P.-S. — L’Oreille tendue a déjà raconté l’essentiel de ce qui précède à la radio de Radio-Canada le 5 février. C’était au micro d’Alain Gravel. On peut (ré)entendre l’entretien .

 

[Complément du 15 février 2016]

Le Collège Édouard-Montpetit (Longueuil) reprend ce texte sur son site Web. C’est ici, en PDF.

 

Références

Anonyme, «Arrêté relatif à la simplification de l’enseignement de la syntaxe française» (26 février 1901) (arrêté Leygues), dans Maurice Grevisse, le Bon Usage. Grammaire française avec des remarques sur la langue française d’aujourd’hui, Gembloux, J. Duculot, 1975, p. 1240-1245. Dixième édition revue.

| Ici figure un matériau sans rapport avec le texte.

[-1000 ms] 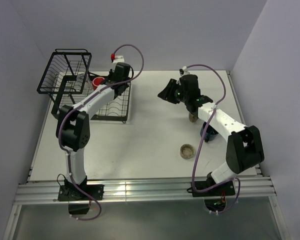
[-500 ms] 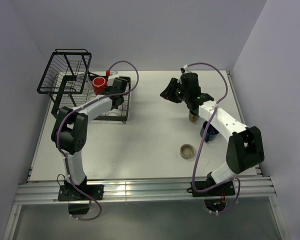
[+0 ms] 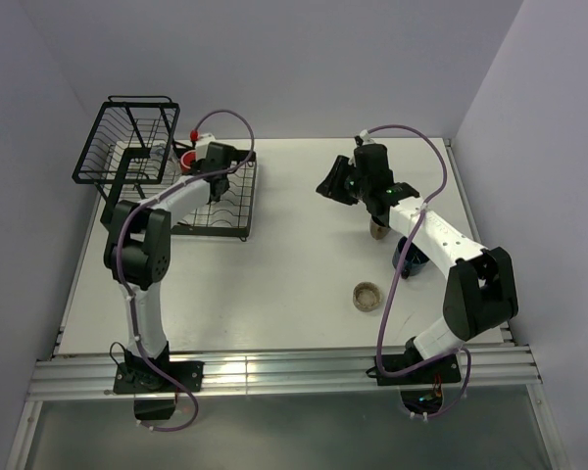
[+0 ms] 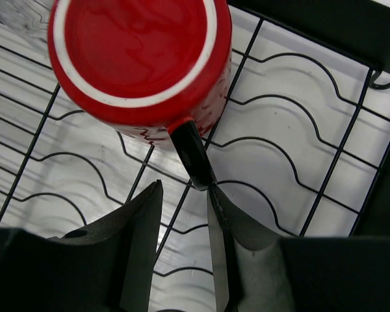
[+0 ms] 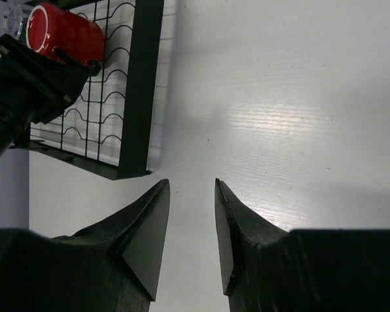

Anonyme, «Arrêté du 28 décembre 1976 relatif aux tolérances grammaticales ou orthographiques» (arrêté Haby), Journal officiel, 9 février 1977; repris dans Maurice Grevisse, le Bon Usage. Grammaire française, Paris-Gembloux, Duculot, 1986, p. 1696-1708. Douzième édition refondue par André Goose.

Anonyme, «Les rectifications de l’orthographe. Conseil supérieur de la langue française», Journal officiel de la République française, 6 décembre 1990, 19 p.

Gagnon, Lysiane, «Vivent les nénuphars !», la Presse, décembre 1990, p. B3.

Klinkenberg, Jean-Marie, la Langue dans la Cité. Vivre et penser l’équité culturelle, Bruxelles, Les Impressions nouvelles, 2015, 313 p. Préface de Bernard Cerquiglini.